Silver Scars, by Posy Roberts
Publisher: Labyrinth Bound Press (June 22, 2015)
Word Count: approx. 87,000 words
Genre: Gay (M/M) Romance
* I received an advanced copy of this book in exchange for a fair and honest review. *
Short & Sweet: Gil Lemieux used to be a lawyer until a bomb ripped his life apart, leaving him with scars and a serious case of PTSD. He’s slowly working on moving past the fear and anxiety that now rule his life, working at a medical editorial company, when he’s sent to train in an office several states away. It’s there he meets Keith Kramer, handsome and intelligent and able to understand Gil in a way no one else can. Keith has his own scars, and he’s able to help Gil heal emotionally and mentally. But there are several challenges they’ll have to face, the biggest being the distance between them.

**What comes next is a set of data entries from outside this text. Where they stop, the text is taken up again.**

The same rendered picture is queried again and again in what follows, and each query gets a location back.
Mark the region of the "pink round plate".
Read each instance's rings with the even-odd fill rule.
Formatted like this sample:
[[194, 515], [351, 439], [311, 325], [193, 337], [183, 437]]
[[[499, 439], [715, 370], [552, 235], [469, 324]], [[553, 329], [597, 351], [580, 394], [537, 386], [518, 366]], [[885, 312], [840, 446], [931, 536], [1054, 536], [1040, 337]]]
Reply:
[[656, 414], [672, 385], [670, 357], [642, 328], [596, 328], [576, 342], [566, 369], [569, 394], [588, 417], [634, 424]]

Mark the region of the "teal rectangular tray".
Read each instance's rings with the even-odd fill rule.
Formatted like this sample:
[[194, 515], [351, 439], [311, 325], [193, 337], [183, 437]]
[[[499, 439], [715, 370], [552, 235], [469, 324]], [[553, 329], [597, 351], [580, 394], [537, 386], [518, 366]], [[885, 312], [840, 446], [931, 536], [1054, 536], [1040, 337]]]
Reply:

My Thoughts: Despite a rocky start, where I had trouble immersing myself in the narrative and picking up the plot, I quickly found myself absorbed this story. The novel is written in first-person, from Gil’s point of view, which means the reader gets amazing insight into the emotional and physical turmoil that Gil undergoes. At first the first-person POV was a bit jarring for me, but I got used to it quickly and realized that it’s the only way to properly tell a story like this; with a third-person POV, there would be no way to properly convey the depth of Gil’s PTSD, or the way he begins to heal with Keith’s support.

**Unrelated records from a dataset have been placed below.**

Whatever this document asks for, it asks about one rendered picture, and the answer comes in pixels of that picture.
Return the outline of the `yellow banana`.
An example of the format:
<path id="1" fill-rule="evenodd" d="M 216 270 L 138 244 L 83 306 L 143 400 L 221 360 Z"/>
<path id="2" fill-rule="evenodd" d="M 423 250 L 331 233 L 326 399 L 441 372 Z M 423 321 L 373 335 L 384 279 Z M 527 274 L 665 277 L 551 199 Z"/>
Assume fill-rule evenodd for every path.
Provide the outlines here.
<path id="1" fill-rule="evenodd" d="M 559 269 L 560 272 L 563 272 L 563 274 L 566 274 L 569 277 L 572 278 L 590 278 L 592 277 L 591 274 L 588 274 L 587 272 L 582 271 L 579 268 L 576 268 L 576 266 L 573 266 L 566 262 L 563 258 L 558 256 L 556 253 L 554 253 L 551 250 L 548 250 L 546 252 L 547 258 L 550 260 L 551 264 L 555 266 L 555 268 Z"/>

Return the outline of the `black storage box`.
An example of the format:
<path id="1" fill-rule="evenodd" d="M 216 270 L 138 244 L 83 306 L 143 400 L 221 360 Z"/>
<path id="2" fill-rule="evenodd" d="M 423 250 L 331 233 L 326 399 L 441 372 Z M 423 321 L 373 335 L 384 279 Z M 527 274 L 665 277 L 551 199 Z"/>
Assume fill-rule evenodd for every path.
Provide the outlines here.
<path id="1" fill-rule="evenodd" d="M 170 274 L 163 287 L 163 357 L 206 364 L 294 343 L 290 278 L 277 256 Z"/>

Gil is a man struggling to remember who he used to be, and afraid to look too closely at his past because of the mental anguish it causes when he realizes he can never go back to those days. His first meeting with Keith leaves him attracted to the good-looking man, but unable to believe anyone can see past the scars on his head, face, and torso. But Keith is the only person Gil has met who can truly understand what he’s going through, because Keith himself went through his own traumatic accident several years before.
Both men have serious issues to get past, but neither Gil nor Keith are willing to let anything come between them. The fact that they’re physically attracted to one another is important, but their ability to understand the other’s pain– physical and mental– helps them to connect even deeper. In fact, the barriers keeping them apart just inspire them to do everything they can to be together, aiding Gil in his healing; he wants to be with Keith so badly that he starts pushing himself in his therapy, and begins to consider the previously unthinkable: leaving his safe new life to move closer to Keith and re-enter the legal profession.
In some ways, the narrative was almost dreamlike. Gil has experienced such agony in the past, and battled the demons in his own mind, and so the difficulties he faces as his relationship with Keith progresses seem easy to handle in comparison. There were a few times that I wondered why Gil wasn’t panicking more, or why Keith seemed to accept hardships so easily, but then I remembered that both men had been through things far worse. The draw of being with someone they could love and trust was enough to help them through any trouble.
Overall, a really enjoyable read. Give it a bit of time to get going, if the first chapter or two doesn’t grab your attention, and I think you’ll find it worth the effort!